Ces agents municipaux – presque exclusivement des femmes – sont placés sous la double autorité de l’école et de la commune. Les Atsem peuvent aider aux ateliers organisés par l’enseignant, mais selon le collectif Atsem de France, qui rassemble 11 000 membres, c’est loin d’être le cas partout. La relation entre l’enseignant et l’Atsem, fondamentale, dépend de la bonne volonté des uns et des autres. « Certains enseignants se permettent des remarques déplacées, constate Gaëlle Le Notre, l’une des fondatrices du collectif.Ils se disent entre eux : “Si tu veux, je te prête mon Atsem.” Les agents ont une expertise, ils connaissent les enfants et ne veulent plus être considérés comme un meuble. »
La réforme des rythmes scolaires, en 2013, a contribué à transformer le rôle des Atsem. Désormais, les enfants terminent l’école plus tôt – l’emploi du temps définitif dépend des communes – et basculent sur un temps d’activité périscolaire (TAP). Dans de nombreuses écoles, par manque d’animateurs formés, ce sont les Atsem qui endossent ce rôle. Avec des journées plutôt chargées.

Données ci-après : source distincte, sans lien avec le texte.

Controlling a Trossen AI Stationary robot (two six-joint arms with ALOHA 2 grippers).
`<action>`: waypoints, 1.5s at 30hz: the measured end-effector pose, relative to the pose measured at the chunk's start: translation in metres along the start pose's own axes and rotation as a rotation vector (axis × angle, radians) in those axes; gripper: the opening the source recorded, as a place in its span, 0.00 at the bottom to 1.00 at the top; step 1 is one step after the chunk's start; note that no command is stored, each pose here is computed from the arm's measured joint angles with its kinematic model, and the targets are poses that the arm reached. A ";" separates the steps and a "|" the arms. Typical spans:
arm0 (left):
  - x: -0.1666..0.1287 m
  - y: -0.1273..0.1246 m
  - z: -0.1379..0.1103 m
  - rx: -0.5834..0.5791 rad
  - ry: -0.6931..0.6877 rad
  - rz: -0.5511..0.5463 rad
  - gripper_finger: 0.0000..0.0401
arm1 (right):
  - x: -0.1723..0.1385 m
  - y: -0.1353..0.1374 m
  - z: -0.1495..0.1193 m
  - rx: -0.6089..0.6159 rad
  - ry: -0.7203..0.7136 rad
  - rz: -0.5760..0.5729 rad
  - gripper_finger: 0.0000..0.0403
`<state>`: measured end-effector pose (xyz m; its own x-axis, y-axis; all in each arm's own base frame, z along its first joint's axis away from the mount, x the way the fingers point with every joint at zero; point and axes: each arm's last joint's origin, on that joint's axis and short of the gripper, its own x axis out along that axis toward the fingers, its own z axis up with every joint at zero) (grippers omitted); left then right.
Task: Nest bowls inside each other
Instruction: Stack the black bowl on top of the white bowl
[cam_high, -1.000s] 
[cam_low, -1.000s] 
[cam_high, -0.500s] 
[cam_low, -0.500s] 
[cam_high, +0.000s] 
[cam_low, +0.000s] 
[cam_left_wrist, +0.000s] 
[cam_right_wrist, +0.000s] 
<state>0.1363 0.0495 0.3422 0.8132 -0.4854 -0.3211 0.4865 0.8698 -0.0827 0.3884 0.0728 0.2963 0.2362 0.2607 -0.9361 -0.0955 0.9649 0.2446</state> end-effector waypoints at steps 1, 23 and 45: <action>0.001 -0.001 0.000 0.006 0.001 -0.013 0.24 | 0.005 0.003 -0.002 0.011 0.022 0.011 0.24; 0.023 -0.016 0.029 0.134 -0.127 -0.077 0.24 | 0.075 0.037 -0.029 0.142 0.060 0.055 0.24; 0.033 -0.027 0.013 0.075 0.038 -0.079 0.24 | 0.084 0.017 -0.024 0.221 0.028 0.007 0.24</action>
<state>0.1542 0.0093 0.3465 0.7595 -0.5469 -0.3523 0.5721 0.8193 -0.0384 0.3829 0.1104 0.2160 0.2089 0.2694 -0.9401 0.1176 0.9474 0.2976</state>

Le mardi et le vendredi, les ASEM de l’école de Reuilly s’occupent des ateliers le matin avant une pause-déjeuner, puis la cantine des enfants et la sieste. A 15 heures, elles se transforment en animatrices. Il faut, en quelques minutes, ranger la classe et mettre en place les activités périscolaires. Parfois, le ménage doit être fait après le départ des enfants, à 16 h 30. « Les jours où on anime le TAP, c’est un peu dur », concède Cathy Roy-Camille, jeune ASEM de Reuilly qui gagne, en début de carrière, environ 1 300 euros net par mois.
Renforcer la formation
Le statut des Atsem vient juste d’évoluer, pour prendre acte de ces nouvelles missions. Le décret relatif à leur statut – publié au Journal officiel début mars – stipule désormais que « les agents territoriaux spécialisés des écoles maternelles appartiennent à la communauté éducative ». Une victoire pour le collectif Atsem de France, invité aux assises de la maternelle, le 28 mars à Paris, mais qui revendique d’autres évolutions, également à l’agenda de la grève du 19 avril : une plus grande flexibilité dans la grille de revenus, qui plafonne assez vite – et un taux d’encadrement plus important. « Il y a des écoles où il y a un Atsem pour deux classes, commente Gaëlle Le Notre. Il passe son temps à passer d’une classe à l’autre, dix minutes par ci, quinze minutes par là… » Unifier les pratiques qui consistent à affecter un Atsem par classe, au moins pour les petits niveaux, améliorerait clairement les conditions de travail.
Pour ce collectif comme pour les auteurs d’un rapport conjoint des inspections générales de l’éducation et de l’administration (IGEN et IGA), publié en juillet 2017, la formation est désormais le nerf de la guerre. D’abord parce que la formation conjointe entre enseignants et Atsem serait un bon moyen d’améliorer le dialogue entre les deux parties. A Paris, où de telles formations existent, c’est un succès. « C’était passionnant d’apprendre autant sur le métier de l’autre, dont on ne connaît jamais tous les aspects », commente Patricia Serret.
Dans ce texte, l’IGA et l’IGEN insistaient sur l’importance d’une formation « renforcée » des Atsem. Longtemps centrée sur l’hygiène de l’enfant, la formation inclut peu d’éléments sur le développement de l’enfant. Les Atsem ont ainsi longtemps pâti d’une réputation commune à de nombreux métiers de la petite enfance, qui veut qu’« être mère » ou « aimer les enfants » suffise à savoir s’occuper d’eux.